I have a Jetson Xavier AGX kit board and I plugged into the M.2 key M an NVMe SSD. Now, I'm trying to install your libnm on my Xavier and I show the following message in CMake output:

-- Found CUDA: /usr/local/cuda-10.0 (found suitable version "10.0", minimum required is "8.0") -- Using NVIDIA driver found in -- Configuring kernel module without CUDA -- Configuring done -- Generating done -- Build files have been written to: /home/ganapathi/Downloads/ssd-gpu-dma-master/build

How can I force Cmake to build with CUDA?

Thank

enfiskutensykkel commented 4 years ago

Hi,

It's strange that it is that it is outputting that it found the Nvidia driver, but the string appears empty. Regardless, it is possible to override the location using -DNVIDIA=<path to driver source>, usually it can be found in /usr/src/nvidia-<driver version>. Make sure to run make in the Nvidia driver directory first.

babouFomb commented 4 years ago

But I can't found the path to driver source. I my /usr/src/ directory there is no nvidia-driver--.

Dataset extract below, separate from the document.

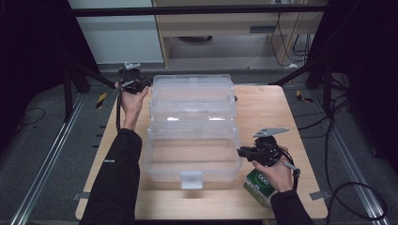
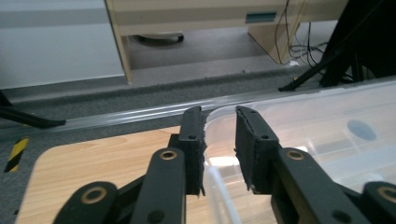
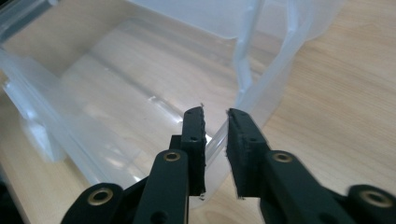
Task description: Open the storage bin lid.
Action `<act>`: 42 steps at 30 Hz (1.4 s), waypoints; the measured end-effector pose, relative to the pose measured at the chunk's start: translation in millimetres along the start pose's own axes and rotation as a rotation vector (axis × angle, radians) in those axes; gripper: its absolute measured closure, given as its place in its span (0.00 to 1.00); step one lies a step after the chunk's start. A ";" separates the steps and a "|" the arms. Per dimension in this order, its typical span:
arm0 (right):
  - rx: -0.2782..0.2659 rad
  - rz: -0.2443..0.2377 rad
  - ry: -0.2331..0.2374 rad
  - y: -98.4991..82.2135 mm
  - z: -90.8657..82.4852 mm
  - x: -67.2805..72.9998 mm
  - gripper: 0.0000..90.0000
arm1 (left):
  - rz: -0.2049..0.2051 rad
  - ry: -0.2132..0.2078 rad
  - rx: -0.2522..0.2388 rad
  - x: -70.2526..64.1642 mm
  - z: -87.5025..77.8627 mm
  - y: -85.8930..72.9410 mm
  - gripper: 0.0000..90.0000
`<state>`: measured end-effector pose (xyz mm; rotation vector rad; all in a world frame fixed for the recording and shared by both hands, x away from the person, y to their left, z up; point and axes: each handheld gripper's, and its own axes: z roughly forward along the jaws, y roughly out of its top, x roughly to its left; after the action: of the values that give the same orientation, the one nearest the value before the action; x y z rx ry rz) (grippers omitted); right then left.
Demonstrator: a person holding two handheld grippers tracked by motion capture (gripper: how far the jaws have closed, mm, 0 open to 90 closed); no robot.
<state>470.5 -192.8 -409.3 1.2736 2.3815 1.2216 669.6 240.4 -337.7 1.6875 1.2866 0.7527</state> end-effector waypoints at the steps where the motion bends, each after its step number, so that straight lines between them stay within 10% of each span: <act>1: -0.004 0.000 0.006 -0.2 0.1 -0.9 0.87 | -0.009 -0.013 -0.003 2.1 -5.6 -0.8 0.78; 16: 0.009 0.001 -0.007 1.7 0.2 1.2 0.87 | 0.062 -0.106 -0.033 11.3 -106.6 -25.2 0.62; 25: 0.012 0.001 -0.014 2.0 0.3 2.1 0.87 | 0.087 -0.144 0.002 -2.2 -151.3 -78.6 0.57; 42: 0.008 -0.008 -0.020 1.6 0.3 3.4 0.87 | 0.136 -0.233 0.177 -28.4 -152.9 -153.9 0.66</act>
<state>469.5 -189.5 -407.6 1.2722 2.3775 1.1923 463.7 269.6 -405.8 1.9578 1.1113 0.5124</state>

ganapathi@ganapathi-desktop:/$ ls /usr/src/ cudnn_samples_v7 linux-headers-4.9.140-tegra-linux_x86_64 linux-headers-4.9.140-tegra-ubuntu18.04_aarch64 nvidia tensorrt ganapathi@ganapathi-desktop:/$ ls /usr/src/linux-headers-4.9.140-tegra-ubuntu18.04_aarch64/ kernel-4.9 nvgpu nvidia ganapathi@ganapathi-desktop:/$ ls /usr/src/linux-headers-4.9.140-tegra-ubuntu18.04_aarch64/kernel-4.9/ arch block certs crypto drivers firmware fs include init ipc Kbuild Kconfig kernel lib Makefile mm Module.symvers net samples scripts security sound tools usr virt

I try to find it with the find iname nvidia-driver but I got juste

ganapathi@ganapathi-desktop:/$ sudo find -iname nvidia-driver find: ‘./run/user/1000/gvfs’: Permission denied find: ‘./run/user/120/gvfs’: Permission denied

enfiskutensykkel commented 4 years ago

I'm not really familiar with the Xavier, but you can try locating the directory manually by running find /usr/src -name "nv-p2p.h". However, it's possible that the Nvidia driver symbols are built into the kernel source.

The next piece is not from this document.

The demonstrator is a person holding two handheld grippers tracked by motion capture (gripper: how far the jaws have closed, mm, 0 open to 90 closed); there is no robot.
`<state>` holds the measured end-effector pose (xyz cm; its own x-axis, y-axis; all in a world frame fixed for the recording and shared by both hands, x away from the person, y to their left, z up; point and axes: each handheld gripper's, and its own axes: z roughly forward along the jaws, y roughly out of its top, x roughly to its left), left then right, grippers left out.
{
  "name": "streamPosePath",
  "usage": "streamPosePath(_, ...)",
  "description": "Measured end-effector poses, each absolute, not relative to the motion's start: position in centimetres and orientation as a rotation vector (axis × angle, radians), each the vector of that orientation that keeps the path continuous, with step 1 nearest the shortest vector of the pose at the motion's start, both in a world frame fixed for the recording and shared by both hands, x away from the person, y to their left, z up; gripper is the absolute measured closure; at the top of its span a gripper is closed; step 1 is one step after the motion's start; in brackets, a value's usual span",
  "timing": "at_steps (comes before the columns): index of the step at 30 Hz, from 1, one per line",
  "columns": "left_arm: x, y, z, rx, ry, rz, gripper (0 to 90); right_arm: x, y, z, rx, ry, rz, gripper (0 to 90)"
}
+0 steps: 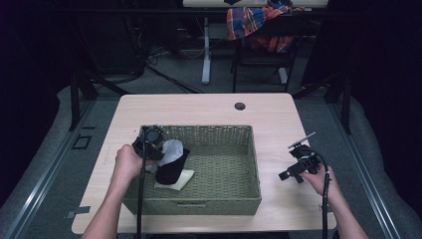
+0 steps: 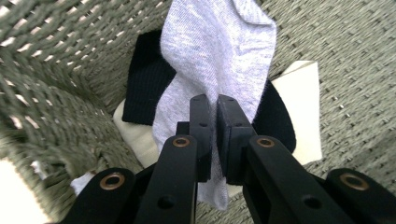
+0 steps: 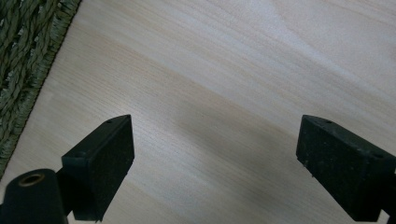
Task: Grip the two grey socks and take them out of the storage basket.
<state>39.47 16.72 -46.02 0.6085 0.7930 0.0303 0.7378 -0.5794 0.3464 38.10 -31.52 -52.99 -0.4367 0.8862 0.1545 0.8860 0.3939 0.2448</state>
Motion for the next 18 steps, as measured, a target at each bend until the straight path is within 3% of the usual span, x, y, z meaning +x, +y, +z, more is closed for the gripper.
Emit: streamPosePath(18, 38.5, 17.5, -42.4, 2.462, 1.180, 0.328, 86.1, 38.1, -31.5, -53.1, 1.675, 2.616, 0.465, 11.0)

enfiskutensykkel commented 4 years ago

You can attempt using the either -DNVIDIA=/usr/src/linux-headers-4.9.140-tegra-ubuntu18.04_aarch64/nvgpu/include/linux/ or -DNVIDIA=/usr/src/linux-headers-4.9.140-tegra-linux_x86_64/nvgpu/include/linux/

Hope it works!

babouFomb commented 4 years ago

Hi, I used the -DNVIDIA=/usr/src/linux-headers-4.9.140-tegra-ubuntu18.04_aarch64/nvgpu/include/linux/ flag. Now, CMake find the path to the driver, but it still configuring kernel module without CUDA

-- Found CUDA: /usr/local/cuda-10.0 (found suitable version "10.0", minimum required is "8.0") -- Using NVIDIA driver found in /usr/src/linux-headers-4.9.140-tegra-ubuntu18.04_aarch64/nvgpu/include -- Configuring kernel module without CUDA -- Configuring done -- Generating done -- Build files have been written to: /home/ganapathi/Downloads/ssd-gpu-dma-master/build

enfiskutensykkel commented 4 years ago

Hi,

Yes, it's looking for the Module.symvers but on the Tegra the Nvidia driver seems to be compiled in to the kernel.

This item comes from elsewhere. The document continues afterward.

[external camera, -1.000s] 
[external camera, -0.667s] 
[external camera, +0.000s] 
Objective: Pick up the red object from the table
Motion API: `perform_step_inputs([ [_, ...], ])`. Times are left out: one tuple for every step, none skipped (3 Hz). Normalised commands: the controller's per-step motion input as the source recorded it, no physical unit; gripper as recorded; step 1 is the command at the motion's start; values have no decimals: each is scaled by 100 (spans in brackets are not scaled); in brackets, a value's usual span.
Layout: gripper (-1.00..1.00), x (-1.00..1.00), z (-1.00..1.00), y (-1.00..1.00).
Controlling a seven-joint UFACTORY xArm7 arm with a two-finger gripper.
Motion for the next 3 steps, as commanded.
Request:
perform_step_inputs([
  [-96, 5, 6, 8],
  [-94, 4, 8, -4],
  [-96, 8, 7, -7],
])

You can either try modifying this line and remove the check for Module.symvers https://github.com/enfiskutensykkel/ssd-gpu-dma/blob/master/CMakeLists.txt#L144 if (CUDA_FOUND AND NOT no_cuda)

If that doesn't work, you could try modifying this line and add -D_CUDA: https://github.com/enfiskutensykkel/ssd-gpu-dma/blob/master/CMakeLists.txt#L149 set (module_ccflags "-D_CUDA -I${libnvm_root}")

The third option is perhaps modifying the generated Makefile for the kernel module after running CMake.

enfiskutensykkel commented 4 years ago

It may actually be easier to just add -D_CUDA to this line in Makefile.in: https://github.com/enfiskutensykkel/ssd-gpu-dma/blob/master/module/Makefile.in#L6

You may need to include the header file location, so the line becomes: ccflags-y += @module_ccflags@ -D_CUDA -I/usr/src/linux-headers-4.9.140-tegra-ubuntu18.04_aarch64/nvgpu/include/linux

babouFomb commented 4 years ago

I think the problem comes from finding Nvidia driver symbols (lines 66 - 68). I tried to locate the Module.symvers with find /usr/src -name "Module.symvers" and I obtain this output

/usr/src/linux-headers-4.9.140-tegra-linux_x86_64/kernel-4.9/Module.symvers /usr/src/linux-headers-4.9.140-tegra-ubuntu18.04_aarch64/kernel-4.9/Module.symvers

So I checked in CMake, and remove the fird condition in the line 144 if (CUDA_FOUND AND NOT no_cuda AND EXISTS "${driver_dir}/Module.symvers") and then replace the line 146 with set (module_symbols "/usr/src/linux-headers-4.9.140-tegra-ubuntu18.04_aarch64/kernel-4.9/Module.symvers"). I also replaced the line 6 in Makefile.in by ccflags-y += @module_ccflags@ -D_CUDA -I/usr/src/linux-headers-4.9.140-tegra-ubuntu18.04_aarch64/nvgpu/include/linux. Now, CMake output is

-- Found CUDA: /usr/local/cuda-10.0 (found suitable version "10.0", minimum required is "8.0") -- Using NVIDIA driver found in /usr/src/linux-headers-4.9.140-tegra-ubuntu18.04_aarch64/nvgpu/include -- Configuring kernel module with CUDA -- Configuring done -- Generating done

The commands make libvnm and make examples run successfully. Since I will not use SISCI SmartIO, I go in module directory (inside my build) dir and run make. I obtained several compilation errors (seen in the attached files) log.txt

enfiskutensykkel commented 4 years ago

It appears that the symbols are wildly different on the Xavier/Tegra kernel than for x86. https://docs.nvidia.com/cuda/gpudirect-rdma/index.html#kernel-api I need to get my hands on a Xavier in order to make those fixes.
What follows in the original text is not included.